- **PROBLEM**
The expected answer is a verbatim transcription of the lines below, beginning with the first and ending with the line that holds "Draw the outline of the wall", without pictures.
***** DATA EXCERPTS
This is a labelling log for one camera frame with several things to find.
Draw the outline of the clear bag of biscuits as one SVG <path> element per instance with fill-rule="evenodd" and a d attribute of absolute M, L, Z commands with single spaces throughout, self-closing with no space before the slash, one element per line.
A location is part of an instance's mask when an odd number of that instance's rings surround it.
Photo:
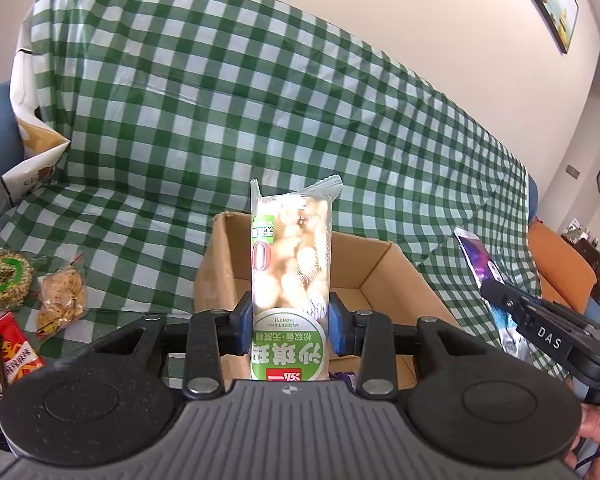
<path fill-rule="evenodd" d="M 38 278 L 38 317 L 35 336 L 46 341 L 87 312 L 83 255 L 77 254 L 53 273 Z"/>

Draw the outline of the wall light switch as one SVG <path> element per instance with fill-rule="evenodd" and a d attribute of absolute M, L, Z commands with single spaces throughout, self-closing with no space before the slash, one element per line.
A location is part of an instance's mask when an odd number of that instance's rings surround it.
<path fill-rule="evenodd" d="M 580 177 L 580 171 L 574 168 L 572 165 L 567 165 L 565 169 L 566 174 L 569 174 L 574 180 L 578 180 Z"/>

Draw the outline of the white green sachima pack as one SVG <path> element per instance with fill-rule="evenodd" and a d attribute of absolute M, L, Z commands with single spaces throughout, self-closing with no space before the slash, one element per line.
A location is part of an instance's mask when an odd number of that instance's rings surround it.
<path fill-rule="evenodd" d="M 251 182 L 250 270 L 254 380 L 328 378 L 328 303 L 336 174 L 298 192 L 264 196 Z"/>

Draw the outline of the green checkered cloth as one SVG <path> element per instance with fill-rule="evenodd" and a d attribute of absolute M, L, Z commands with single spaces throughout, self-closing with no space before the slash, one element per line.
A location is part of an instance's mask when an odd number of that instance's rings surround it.
<path fill-rule="evenodd" d="M 41 269 L 82 254 L 87 314 L 54 360 L 144 312 L 187 318 L 213 218 L 250 184 L 336 174 L 335 230 L 397 244 L 460 326 L 498 342 L 456 228 L 538 294 L 524 165 L 412 70 L 277 0 L 35 0 L 34 114 L 68 142 L 6 209 L 0 248 Z"/>

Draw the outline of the red chip packet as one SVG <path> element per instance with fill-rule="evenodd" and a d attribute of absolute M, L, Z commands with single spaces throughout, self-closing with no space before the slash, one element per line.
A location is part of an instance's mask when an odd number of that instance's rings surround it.
<path fill-rule="evenodd" d="M 0 317 L 0 336 L 3 338 L 4 373 L 9 385 L 45 365 L 20 330 L 12 312 L 7 312 Z"/>

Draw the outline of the purple candy pack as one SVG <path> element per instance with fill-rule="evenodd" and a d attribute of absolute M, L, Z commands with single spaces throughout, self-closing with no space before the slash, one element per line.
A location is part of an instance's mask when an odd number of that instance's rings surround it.
<path fill-rule="evenodd" d="M 356 390 L 355 372 L 330 372 L 329 379 L 343 382 L 351 392 Z"/>

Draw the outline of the round green puffed-grain snack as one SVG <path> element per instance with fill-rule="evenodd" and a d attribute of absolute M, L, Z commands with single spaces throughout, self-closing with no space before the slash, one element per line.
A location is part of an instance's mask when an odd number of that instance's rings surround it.
<path fill-rule="evenodd" d="M 0 310 L 20 308 L 33 278 L 32 264 L 11 249 L 0 249 Z"/>

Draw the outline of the white paper bag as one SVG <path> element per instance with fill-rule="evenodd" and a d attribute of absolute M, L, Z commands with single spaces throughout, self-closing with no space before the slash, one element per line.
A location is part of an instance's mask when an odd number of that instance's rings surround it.
<path fill-rule="evenodd" d="M 41 57 L 32 50 L 31 26 L 32 15 L 28 14 L 20 25 L 12 74 L 6 81 L 24 153 L 23 161 L 0 177 L 0 218 L 53 175 L 58 160 L 70 144 L 38 118 L 40 103 L 34 63 Z"/>

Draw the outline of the orange cushion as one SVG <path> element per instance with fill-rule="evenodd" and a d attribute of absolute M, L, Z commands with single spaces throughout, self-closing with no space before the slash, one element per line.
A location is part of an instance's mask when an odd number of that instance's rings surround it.
<path fill-rule="evenodd" d="M 529 226 L 528 243 L 541 282 L 541 297 L 583 314 L 596 284 L 594 270 L 585 258 L 538 220 Z"/>

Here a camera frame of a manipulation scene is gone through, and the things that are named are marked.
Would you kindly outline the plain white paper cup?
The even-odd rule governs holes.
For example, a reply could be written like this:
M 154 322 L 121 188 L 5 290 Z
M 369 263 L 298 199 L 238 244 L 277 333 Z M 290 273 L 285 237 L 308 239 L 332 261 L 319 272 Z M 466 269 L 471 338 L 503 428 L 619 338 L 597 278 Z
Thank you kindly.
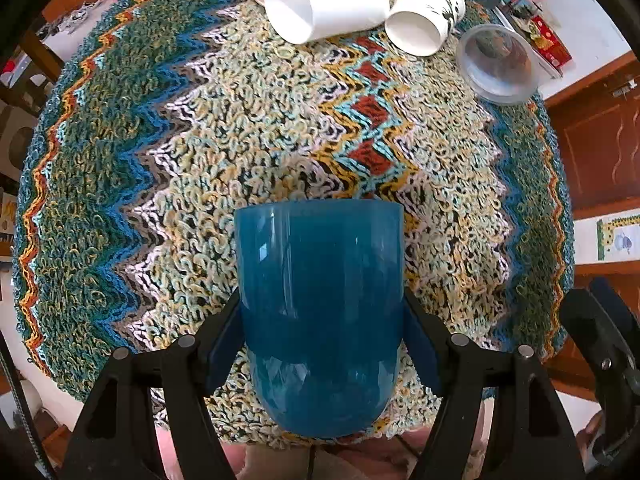
M 269 23 L 291 44 L 362 32 L 381 25 L 390 0 L 264 0 Z

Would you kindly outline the red gift box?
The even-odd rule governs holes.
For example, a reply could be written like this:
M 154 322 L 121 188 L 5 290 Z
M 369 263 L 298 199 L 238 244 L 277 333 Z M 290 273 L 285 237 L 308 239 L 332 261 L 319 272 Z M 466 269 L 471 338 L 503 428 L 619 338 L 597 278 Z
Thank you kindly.
M 527 27 L 536 51 L 553 67 L 560 68 L 573 59 L 570 51 L 541 16 L 533 16 Z

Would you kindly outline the brown wooden door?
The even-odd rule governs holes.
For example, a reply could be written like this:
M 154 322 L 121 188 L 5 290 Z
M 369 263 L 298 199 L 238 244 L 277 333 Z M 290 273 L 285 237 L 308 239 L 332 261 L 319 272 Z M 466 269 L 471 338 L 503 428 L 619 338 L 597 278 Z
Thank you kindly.
M 629 52 L 544 101 L 575 219 L 639 206 L 639 60 Z

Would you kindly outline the white panda print cup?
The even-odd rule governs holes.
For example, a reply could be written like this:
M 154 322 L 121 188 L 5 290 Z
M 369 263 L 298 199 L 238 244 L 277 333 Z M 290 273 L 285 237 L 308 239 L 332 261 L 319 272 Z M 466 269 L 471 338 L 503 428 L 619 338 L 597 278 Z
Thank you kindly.
M 395 0 L 385 32 L 395 47 L 425 58 L 442 47 L 464 14 L 464 0 Z

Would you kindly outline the brown clear plastic cup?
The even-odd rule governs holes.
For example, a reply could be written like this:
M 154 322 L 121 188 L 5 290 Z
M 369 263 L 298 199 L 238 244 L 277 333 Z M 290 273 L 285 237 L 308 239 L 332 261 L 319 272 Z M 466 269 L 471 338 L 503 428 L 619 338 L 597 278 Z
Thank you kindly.
M 523 103 L 537 91 L 537 61 L 532 48 L 522 36 L 501 25 L 476 25 L 464 32 L 456 61 L 463 79 L 488 102 Z

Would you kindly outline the blue translucent plastic cup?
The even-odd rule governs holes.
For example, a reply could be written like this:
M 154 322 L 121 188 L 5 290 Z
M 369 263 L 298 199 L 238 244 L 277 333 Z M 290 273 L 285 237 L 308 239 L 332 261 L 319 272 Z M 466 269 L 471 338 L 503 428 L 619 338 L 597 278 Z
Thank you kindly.
M 258 399 L 284 430 L 369 428 L 392 396 L 404 322 L 404 216 L 385 200 L 291 200 L 234 216 Z

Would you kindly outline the colourful zigzag shaggy rug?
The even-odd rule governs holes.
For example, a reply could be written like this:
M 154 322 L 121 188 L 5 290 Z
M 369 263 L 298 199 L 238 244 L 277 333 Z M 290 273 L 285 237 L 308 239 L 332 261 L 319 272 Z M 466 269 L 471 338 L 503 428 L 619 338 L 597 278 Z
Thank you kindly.
M 477 99 L 454 39 L 296 47 L 254 0 L 120 0 L 64 67 L 28 149 L 13 289 L 32 362 L 85 400 L 111 352 L 192 334 L 238 282 L 233 215 L 276 200 L 405 211 L 405 279 L 480 346 L 564 344 L 570 194 L 544 102 Z

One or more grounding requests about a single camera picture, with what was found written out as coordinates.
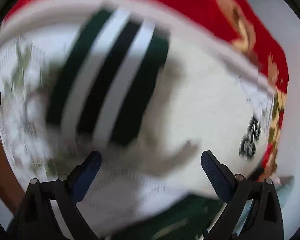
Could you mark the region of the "green white varsity jacket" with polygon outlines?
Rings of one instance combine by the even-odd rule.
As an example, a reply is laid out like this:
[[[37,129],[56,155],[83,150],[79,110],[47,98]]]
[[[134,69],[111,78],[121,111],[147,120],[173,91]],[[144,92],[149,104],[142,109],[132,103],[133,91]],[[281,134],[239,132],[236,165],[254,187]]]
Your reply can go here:
[[[205,150],[250,173],[268,141],[274,92],[246,56],[206,32],[99,5],[46,10],[45,125],[79,160],[75,208],[103,239],[200,239],[222,208]]]

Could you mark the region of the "red floral blanket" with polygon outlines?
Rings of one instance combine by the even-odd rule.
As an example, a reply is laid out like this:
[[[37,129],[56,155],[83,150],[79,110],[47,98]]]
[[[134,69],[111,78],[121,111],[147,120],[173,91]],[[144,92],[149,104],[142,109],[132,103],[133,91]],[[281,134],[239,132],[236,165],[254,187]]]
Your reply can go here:
[[[10,22],[32,0],[18,0],[5,17]],[[181,12],[228,42],[258,67],[275,89],[271,112],[270,138],[261,164],[250,180],[261,181],[276,170],[277,145],[287,98],[288,67],[285,54],[246,0],[156,0]]]

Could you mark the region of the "white diamond pattern mat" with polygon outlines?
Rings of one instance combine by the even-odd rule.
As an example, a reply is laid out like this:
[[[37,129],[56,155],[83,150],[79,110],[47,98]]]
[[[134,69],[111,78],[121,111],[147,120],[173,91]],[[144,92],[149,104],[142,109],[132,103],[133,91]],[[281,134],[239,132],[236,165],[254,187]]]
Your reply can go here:
[[[44,87],[49,68],[56,67],[58,60],[49,54],[47,38],[52,28],[45,26],[43,13],[62,7],[88,11],[103,4],[153,16],[168,29],[206,32],[227,44],[155,0],[37,0],[26,5],[0,29],[0,90],[3,94],[0,136],[8,161],[22,186],[33,176],[41,180],[55,179],[81,161],[74,153],[67,153],[53,144],[47,136]]]

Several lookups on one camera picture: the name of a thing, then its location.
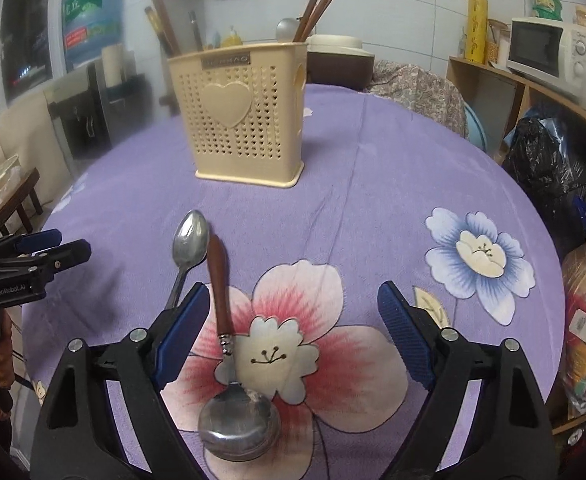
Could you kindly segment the steel spoon ornate handle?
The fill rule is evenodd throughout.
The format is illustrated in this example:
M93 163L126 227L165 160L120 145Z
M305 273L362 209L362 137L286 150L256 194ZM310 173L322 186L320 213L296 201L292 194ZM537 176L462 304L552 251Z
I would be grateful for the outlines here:
M190 210L182 219L171 244L171 255L178 273L166 302L166 310L178 306L187 274L206 258L208 242L209 226L204 214L196 209Z

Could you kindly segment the black chopstick gold band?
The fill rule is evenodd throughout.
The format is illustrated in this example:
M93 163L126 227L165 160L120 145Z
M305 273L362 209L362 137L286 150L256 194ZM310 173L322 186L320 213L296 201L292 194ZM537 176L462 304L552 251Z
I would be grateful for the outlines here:
M159 40L159 43L162 46L166 58L171 58L173 56L173 48L171 47L171 43L168 41L168 38L164 32L161 21L159 21L159 16L151 6L146 6L144 8L144 12L155 32L157 39Z

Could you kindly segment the long steel spoon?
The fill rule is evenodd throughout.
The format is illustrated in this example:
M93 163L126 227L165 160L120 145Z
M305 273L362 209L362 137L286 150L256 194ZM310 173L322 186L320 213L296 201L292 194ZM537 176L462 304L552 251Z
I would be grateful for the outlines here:
M283 18L276 26L276 42L292 42L298 28L297 18Z

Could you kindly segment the wooden stool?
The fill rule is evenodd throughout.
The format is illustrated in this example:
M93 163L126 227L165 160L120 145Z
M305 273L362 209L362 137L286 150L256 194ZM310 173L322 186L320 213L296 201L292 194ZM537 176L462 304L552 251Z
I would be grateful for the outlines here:
M37 216L43 214L43 208L36 192L36 184L39 179L38 169L32 168L25 177L22 177L16 188L8 192L8 197L0 200L0 234L2 236L10 235L6 224L13 214L17 214L17 217L20 218L20 223L27 234L34 232L34 227L24 207L24 201L29 198L35 214Z

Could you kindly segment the purple floral tablecloth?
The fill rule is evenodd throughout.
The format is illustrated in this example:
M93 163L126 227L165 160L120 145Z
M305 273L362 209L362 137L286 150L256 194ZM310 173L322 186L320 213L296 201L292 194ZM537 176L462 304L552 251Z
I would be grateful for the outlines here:
M197 209L227 248L240 377L272 395L283 425L276 447L250 463L203 451L197 415L223 385L207 323L163 396L208 477L382 474L425 398L380 318L385 281L443 309L470 340L520 341L548 393L563 284L520 186L458 134L369 94L308 86L302 140L293 188L199 179L179 118L94 162L48 220L66 240L87 240L92 255L23 310L30 377L50 382L74 338L109 344L154 320L177 274L174 232Z

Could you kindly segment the grey water dispenser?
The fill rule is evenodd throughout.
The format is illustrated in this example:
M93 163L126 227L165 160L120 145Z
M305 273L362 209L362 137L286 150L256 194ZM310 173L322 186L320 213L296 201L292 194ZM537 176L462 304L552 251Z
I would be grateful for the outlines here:
M103 48L99 58L53 81L44 96L73 162L100 158L152 118L151 84L122 44Z

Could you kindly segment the black plastic bag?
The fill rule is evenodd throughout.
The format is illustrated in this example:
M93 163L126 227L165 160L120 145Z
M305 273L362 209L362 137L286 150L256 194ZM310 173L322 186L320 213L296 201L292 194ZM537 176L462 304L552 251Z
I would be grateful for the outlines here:
M559 117L524 117L502 168L543 220L560 258L586 240L586 127Z

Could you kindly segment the beige perforated utensil holder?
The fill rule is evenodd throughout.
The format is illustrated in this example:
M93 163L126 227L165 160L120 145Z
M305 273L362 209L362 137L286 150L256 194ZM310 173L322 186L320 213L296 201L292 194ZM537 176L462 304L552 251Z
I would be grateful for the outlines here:
M168 60L195 175L291 188L301 176L307 45L269 42Z

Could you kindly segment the blue water jug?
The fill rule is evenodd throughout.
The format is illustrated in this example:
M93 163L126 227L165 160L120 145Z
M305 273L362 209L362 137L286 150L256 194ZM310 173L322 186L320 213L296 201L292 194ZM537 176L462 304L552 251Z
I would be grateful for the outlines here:
M63 39L69 70L99 58L122 41L122 0L64 0Z

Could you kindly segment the floral cloth covered furniture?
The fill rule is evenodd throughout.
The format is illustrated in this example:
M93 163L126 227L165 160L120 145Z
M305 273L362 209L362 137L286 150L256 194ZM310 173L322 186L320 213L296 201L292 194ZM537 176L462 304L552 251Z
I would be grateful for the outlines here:
M375 61L367 91L468 138L466 107L457 87L419 65Z

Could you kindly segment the wooden shelf unit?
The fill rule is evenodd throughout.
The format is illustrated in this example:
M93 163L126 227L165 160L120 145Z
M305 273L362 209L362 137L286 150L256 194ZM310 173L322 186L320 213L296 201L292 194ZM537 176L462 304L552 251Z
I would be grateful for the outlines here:
M448 59L446 78L470 105L485 132L486 153L497 157L504 137L531 108L552 108L572 122L571 134L586 140L586 110L561 94L524 77L465 58Z

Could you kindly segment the yellow soap dispenser bottle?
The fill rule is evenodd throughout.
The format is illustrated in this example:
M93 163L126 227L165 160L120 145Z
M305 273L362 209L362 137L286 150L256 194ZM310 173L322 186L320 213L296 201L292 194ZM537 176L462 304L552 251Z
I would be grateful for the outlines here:
M243 40L233 26L229 27L228 35L224 36L220 41L220 47L222 48L238 47L242 46L242 44Z

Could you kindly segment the white microwave oven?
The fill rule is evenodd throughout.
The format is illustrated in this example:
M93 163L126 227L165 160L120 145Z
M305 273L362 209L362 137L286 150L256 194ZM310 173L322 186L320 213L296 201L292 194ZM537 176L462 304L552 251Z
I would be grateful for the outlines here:
M586 27L514 18L506 66L574 99L586 99Z

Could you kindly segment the yellow cylindrical box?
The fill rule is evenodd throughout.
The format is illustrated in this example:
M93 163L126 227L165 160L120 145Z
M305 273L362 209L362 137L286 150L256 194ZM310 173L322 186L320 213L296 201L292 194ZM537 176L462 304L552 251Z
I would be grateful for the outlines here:
M464 58L467 61L483 64L487 36L487 0L468 0L468 21Z

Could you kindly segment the window with white frame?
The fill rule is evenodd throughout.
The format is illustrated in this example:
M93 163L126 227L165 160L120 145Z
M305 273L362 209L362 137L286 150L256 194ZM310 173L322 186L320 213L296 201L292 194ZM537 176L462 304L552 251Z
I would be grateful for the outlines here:
M63 0L0 0L0 112L66 73Z
**********
- **ANSWER AREA**
This is a labelling log for one camera frame with several things to find.
Draw the outline of the clear bag of biscuits as one SVG <path> element per instance with fill-rule="evenodd" and a d attribute of absolute M, L, Z commands with single spaces throughout, self-closing with no space before the slash, one element per line.
A location is part of an instance's mask when an odd number of that instance's rings surround it.
Photo:
<path fill-rule="evenodd" d="M 38 278 L 38 317 L 35 336 L 46 341 L 87 312 L 83 255 L 77 254 L 53 273 Z"/>

Draw the outline of the wall light switch as one SVG <path> element per instance with fill-rule="evenodd" and a d attribute of absolute M, L, Z commands with single spaces throughout, self-closing with no space before the slash, one element per line.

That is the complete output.